» Work required:
Retype the entries below exactly, dropping the images.

» Records shown:

================================

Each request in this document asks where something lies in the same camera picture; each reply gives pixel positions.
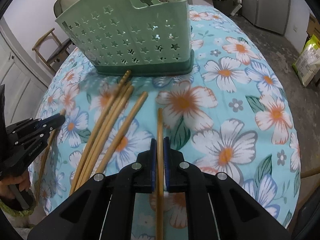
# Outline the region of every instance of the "door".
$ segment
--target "door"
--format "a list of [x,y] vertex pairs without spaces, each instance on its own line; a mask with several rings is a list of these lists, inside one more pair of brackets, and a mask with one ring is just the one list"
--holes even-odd
[[47,87],[18,59],[0,34],[0,84],[5,84],[6,126],[36,117]]

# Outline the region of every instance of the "silver bolt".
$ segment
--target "silver bolt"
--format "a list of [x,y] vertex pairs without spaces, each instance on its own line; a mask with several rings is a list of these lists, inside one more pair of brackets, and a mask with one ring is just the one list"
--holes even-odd
[[227,175],[224,173],[224,172],[219,172],[218,174],[217,174],[217,177],[218,177],[218,179],[220,179],[220,180],[225,180],[225,179],[227,179]]
[[133,168],[134,170],[139,170],[141,169],[142,165],[140,163],[133,163],[131,165],[131,168]]
[[180,166],[180,168],[182,168],[182,169],[187,169],[187,168],[189,168],[189,163],[186,163],[186,162],[182,162],[182,163],[180,163],[179,164],[179,166]]
[[93,176],[93,179],[94,179],[95,181],[102,181],[103,178],[104,178],[104,176],[103,176],[103,174],[101,174],[101,173],[98,173],[98,174],[96,174],[96,175]]

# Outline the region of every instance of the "floral tablecloth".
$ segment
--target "floral tablecloth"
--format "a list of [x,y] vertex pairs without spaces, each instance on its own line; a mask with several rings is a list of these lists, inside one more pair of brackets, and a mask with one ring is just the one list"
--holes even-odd
[[[173,148],[204,172],[226,172],[286,227],[299,195],[300,152],[283,87],[257,47],[228,17],[213,7],[190,6],[190,20],[193,71],[132,78],[135,91],[95,170],[138,96],[148,91],[106,175],[119,172],[149,149],[156,136],[156,110],[162,107],[165,135]],[[68,197],[85,143],[118,80],[98,75],[75,49],[44,95],[38,117],[67,110],[41,182],[40,199],[47,214]],[[33,183],[38,180],[39,160],[30,167]],[[138,194],[132,239],[154,239],[154,210],[153,195]],[[166,195],[164,218],[165,239],[187,239],[184,194]]]

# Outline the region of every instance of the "wooden chopstick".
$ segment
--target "wooden chopstick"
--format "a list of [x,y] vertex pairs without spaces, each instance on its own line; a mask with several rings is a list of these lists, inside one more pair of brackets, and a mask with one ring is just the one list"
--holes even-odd
[[156,239],[163,239],[164,162],[162,108],[158,109],[157,122],[157,180],[156,180]]
[[83,166],[85,164],[85,161],[87,160],[87,157],[88,157],[88,154],[90,152],[90,149],[94,143],[94,140],[100,130],[100,127],[105,119],[105,117],[107,116],[111,106],[113,105],[114,101],[116,100],[116,97],[119,93],[119,91],[121,90],[121,88],[124,86],[125,82],[127,81],[127,79],[129,78],[131,74],[131,71],[130,70],[127,70],[127,72],[124,74],[124,76],[122,77],[122,79],[120,80],[116,90],[114,91],[114,93],[111,95],[107,105],[103,108],[103,111],[97,121],[97,123],[95,124],[95,126],[93,127],[93,130],[91,132],[91,135],[88,139],[88,142],[85,146],[85,149],[81,155],[81,159],[80,159],[80,162],[78,164],[78,167],[76,169],[76,173],[75,173],[75,176],[73,178],[73,181],[72,181],[72,184],[71,184],[71,189],[70,189],[70,193],[69,193],[69,196],[75,191],[76,189],[76,185],[78,183],[78,180],[79,180],[79,177],[80,177],[80,174],[81,174],[81,171],[83,169]]
[[[60,111],[60,114],[61,115],[66,115],[66,110],[62,109]],[[44,150],[44,154],[42,155],[42,158],[41,158],[41,166],[40,166],[40,171],[39,171],[39,178],[38,178],[37,187],[36,187],[36,205],[38,204],[38,201],[39,201],[40,186],[41,186],[41,180],[42,180],[42,175],[43,175],[43,172],[44,172],[45,163],[47,161],[48,153],[49,153],[50,147],[52,145],[53,139],[54,139],[54,137],[55,137],[55,135],[57,133],[57,130],[59,130],[59,129],[55,129],[55,130],[53,130],[51,132],[51,134],[49,136],[49,139],[48,139],[48,146]]]
[[110,144],[107,152],[105,153],[99,167],[97,168],[97,173],[103,173],[105,167],[107,166],[108,162],[110,161],[113,153],[115,152],[116,148],[118,147],[119,143],[121,142],[122,138],[126,135],[134,117],[142,107],[143,103],[146,101],[148,97],[147,92],[143,92],[140,97],[138,98],[137,102],[127,115],[126,119],[124,120],[123,124],[121,125],[118,133],[114,137],[112,143]]
[[101,128],[100,128],[100,131],[93,143],[93,146],[91,147],[91,149],[89,150],[89,154],[88,154],[88,157],[87,157],[87,160],[85,161],[85,164],[82,168],[82,171],[81,171],[81,174],[80,174],[80,177],[78,179],[78,183],[76,185],[76,190],[78,188],[80,188],[90,177],[90,174],[89,174],[89,177],[86,176],[86,171],[88,169],[88,166],[91,162],[93,162],[94,159],[96,159],[93,163],[93,166],[92,166],[92,169],[95,165],[95,163],[97,162],[97,159],[99,157],[99,155],[96,157],[96,156],[93,156],[93,153],[95,152],[95,149],[98,145],[98,142],[101,140],[101,136],[103,135],[104,131],[106,130],[106,127],[108,126],[108,123],[110,121],[110,118],[111,116],[113,115],[114,113],[114,109],[120,104],[120,101],[121,99],[124,97],[126,91],[128,90],[128,88],[131,86],[131,82],[129,81],[120,91],[118,97],[116,98],[116,101],[114,102],[113,106],[111,107],[108,115],[106,116],[105,120],[103,121],[103,124],[101,125]]
[[116,107],[115,111],[112,114],[111,117],[109,118],[109,122],[106,125],[105,129],[103,130],[103,133],[101,135],[101,137],[99,138],[99,141],[94,149],[94,152],[91,154],[91,159],[90,162],[88,164],[87,169],[85,170],[85,174],[84,177],[81,181],[81,186],[90,178],[90,175],[92,173],[92,170],[99,158],[99,155],[103,149],[103,146],[105,145],[110,132],[113,128],[113,126],[115,125],[119,115],[121,114],[122,110],[124,109],[125,105],[127,104],[127,102],[129,101],[130,96],[132,95],[134,87],[130,86],[128,88],[128,90],[126,91],[126,93],[124,94],[123,98],[121,99],[120,103],[118,104],[118,106]]

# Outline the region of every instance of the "green plastic basket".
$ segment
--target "green plastic basket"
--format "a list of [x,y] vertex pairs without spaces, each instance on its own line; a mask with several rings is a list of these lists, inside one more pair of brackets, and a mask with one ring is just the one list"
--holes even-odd
[[56,22],[97,71],[135,76],[192,70],[188,0],[79,0]]

================================

» Exercise result:
Each request in this document asks where something lies in the same camera picture; each reply gives pixel positions.
# Outline the region of every instance of the "door".
$ segment
--target "door"
--format "a list of [x,y] vertex pairs without spaces, each instance on its own line; a mask with several rings is a list of these lists, inside one more pair of brackets, and a mask with one ring is just the one list"
--holes even-odd
[[47,87],[18,59],[0,34],[0,84],[5,84],[6,126],[36,117]]

# Outline the region of every instance of the "silver bolt".
$ segment
--target "silver bolt"
--format "a list of [x,y] vertex pairs without spaces, each instance on its own line; a mask with several rings is a list of these lists, inside one more pair of brackets, and a mask with one ring is just the one list"
--holes even-odd
[[227,175],[224,173],[224,172],[219,172],[218,174],[217,174],[217,177],[218,177],[218,179],[220,179],[220,180],[225,180],[225,179],[227,179]]
[[133,168],[134,170],[139,170],[141,169],[142,165],[140,163],[133,163],[131,165],[131,168]]
[[180,166],[180,168],[182,168],[182,169],[187,169],[187,168],[189,168],[189,163],[186,163],[186,162],[182,162],[182,163],[180,163],[179,164],[179,166]]
[[93,176],[93,179],[94,179],[95,181],[102,181],[103,178],[104,178],[104,176],[103,176],[103,174],[101,174],[101,173],[98,173],[98,174],[96,174],[96,175]]

# Outline the region of every instance of the "floral tablecloth".
$ segment
--target "floral tablecloth"
--format "a list of [x,y] vertex pairs without spaces, each instance on its own line; a mask with several rings is a list of these lists, inside one more pair of brackets, and a mask with one ring is just the one list"
--holes even-odd
[[[173,148],[204,172],[226,172],[286,227],[299,195],[300,152],[283,87],[257,47],[228,17],[213,7],[190,6],[190,20],[193,71],[132,78],[135,91],[95,170],[138,96],[148,91],[106,175],[119,172],[149,149],[156,136],[156,110],[162,107],[165,135]],[[68,197],[85,143],[118,80],[98,75],[75,49],[44,95],[38,117],[67,110],[41,182],[40,199],[47,214]],[[33,183],[38,180],[39,160],[30,167]],[[138,194],[132,239],[154,239],[154,210],[153,195]],[[166,195],[164,218],[165,239],[187,239],[184,194]]]

# Outline the region of every instance of the "wooden chopstick".
$ segment
--target "wooden chopstick"
--format "a list of [x,y] vertex pairs without spaces, each instance on its own line; a mask with several rings is a list of these lists, inside one more pair of brackets, and a mask with one ring is just the one list"
--holes even-odd
[[156,239],[163,239],[164,162],[162,108],[158,109],[157,122],[157,180],[156,180]]
[[83,166],[85,164],[85,161],[87,160],[87,157],[88,157],[88,154],[90,152],[90,149],[94,143],[94,140],[100,130],[100,127],[105,119],[105,117],[107,116],[111,106],[113,105],[114,101],[116,100],[116,97],[119,93],[119,91],[121,90],[121,88],[124,86],[125,82],[127,81],[127,79],[129,78],[131,74],[131,71],[130,70],[127,70],[127,72],[124,74],[124,76],[122,77],[122,79],[120,80],[116,90],[114,91],[114,93],[111,95],[107,105],[103,108],[103,111],[97,121],[97,123],[95,124],[95,126],[93,127],[93,130],[91,132],[91,135],[88,139],[88,142],[85,146],[85,149],[81,155],[81,159],[80,159],[80,162],[78,164],[78,167],[76,169],[76,173],[75,173],[75,176],[73,178],[73,181],[72,181],[72,184],[71,184],[71,189],[70,189],[70,193],[69,193],[69,196],[75,191],[76,189],[76,185],[78,183],[78,180],[79,180],[79,177],[80,177],[80,174],[81,174],[81,171],[83,169]]
[[[60,111],[60,114],[61,115],[66,115],[66,110],[62,109]],[[44,150],[44,154],[42,155],[42,158],[41,158],[41,166],[40,166],[40,171],[39,171],[39,178],[38,178],[37,187],[36,187],[36,205],[38,204],[38,201],[39,201],[40,186],[41,186],[41,180],[42,180],[42,175],[43,175],[43,172],[44,172],[45,163],[47,161],[48,153],[49,153],[50,147],[52,145],[53,139],[54,139],[54,137],[55,137],[55,135],[57,133],[57,130],[59,130],[59,129],[55,129],[55,130],[53,130],[51,132],[51,134],[49,136],[49,139],[48,139],[48,146]]]
[[110,144],[107,152],[105,153],[99,167],[97,168],[97,173],[103,173],[105,167],[107,166],[108,162],[110,161],[113,153],[115,152],[116,148],[118,147],[119,143],[121,142],[122,138],[126,135],[134,117],[142,107],[143,103],[146,101],[148,97],[147,92],[143,92],[140,97],[138,98],[137,102],[127,115],[126,119],[124,120],[123,124],[121,125],[118,133],[114,137],[112,143]]
[[101,128],[100,128],[100,131],[93,143],[93,146],[91,147],[91,149],[89,150],[89,154],[88,154],[88,157],[87,157],[87,160],[85,161],[85,164],[82,168],[82,171],[81,171],[81,174],[80,174],[80,177],[78,179],[78,183],[76,185],[76,190],[78,188],[80,188],[90,177],[90,174],[89,174],[89,177],[86,176],[86,171],[88,169],[88,166],[91,162],[93,162],[94,159],[96,159],[93,163],[93,166],[92,166],[92,169],[95,165],[95,163],[97,162],[97,159],[99,157],[99,155],[96,157],[96,156],[93,156],[93,153],[95,152],[95,149],[98,145],[98,142],[101,140],[101,136],[103,135],[104,131],[106,130],[106,127],[108,126],[108,123],[110,121],[110,118],[111,116],[113,115],[114,113],[114,109],[120,104],[120,101],[121,99],[124,97],[126,91],[128,90],[128,88],[131,86],[131,82],[129,81],[120,91],[118,97],[116,98],[116,101],[114,102],[113,106],[111,107],[108,115],[106,116],[105,120],[103,121],[103,124],[101,125]]
[[116,107],[115,111],[112,114],[111,117],[109,118],[109,122],[106,125],[105,129],[103,130],[103,133],[101,135],[101,137],[99,138],[99,141],[94,149],[94,152],[91,154],[91,159],[90,162],[88,164],[87,169],[85,170],[85,174],[84,177],[81,181],[81,186],[90,178],[90,175],[92,173],[92,170],[99,158],[99,155],[103,149],[103,146],[105,145],[110,132],[113,128],[113,126],[115,125],[119,115],[121,114],[122,110],[124,109],[125,105],[127,104],[127,102],[129,101],[130,96],[132,95],[134,87],[130,86],[128,88],[128,90],[126,91],[126,93],[124,94],[123,98],[121,99],[120,103],[118,104],[118,106]]

# Outline the region of every instance of the "green plastic basket".
$ segment
--target "green plastic basket"
--format "a list of [x,y] vertex pairs without spaces, each instance on its own line; a mask with several rings is a list of these lists, inside one more pair of brackets, and a mask with one ring is just the one list"
--holes even-odd
[[56,22],[97,71],[135,76],[192,70],[188,0],[79,0]]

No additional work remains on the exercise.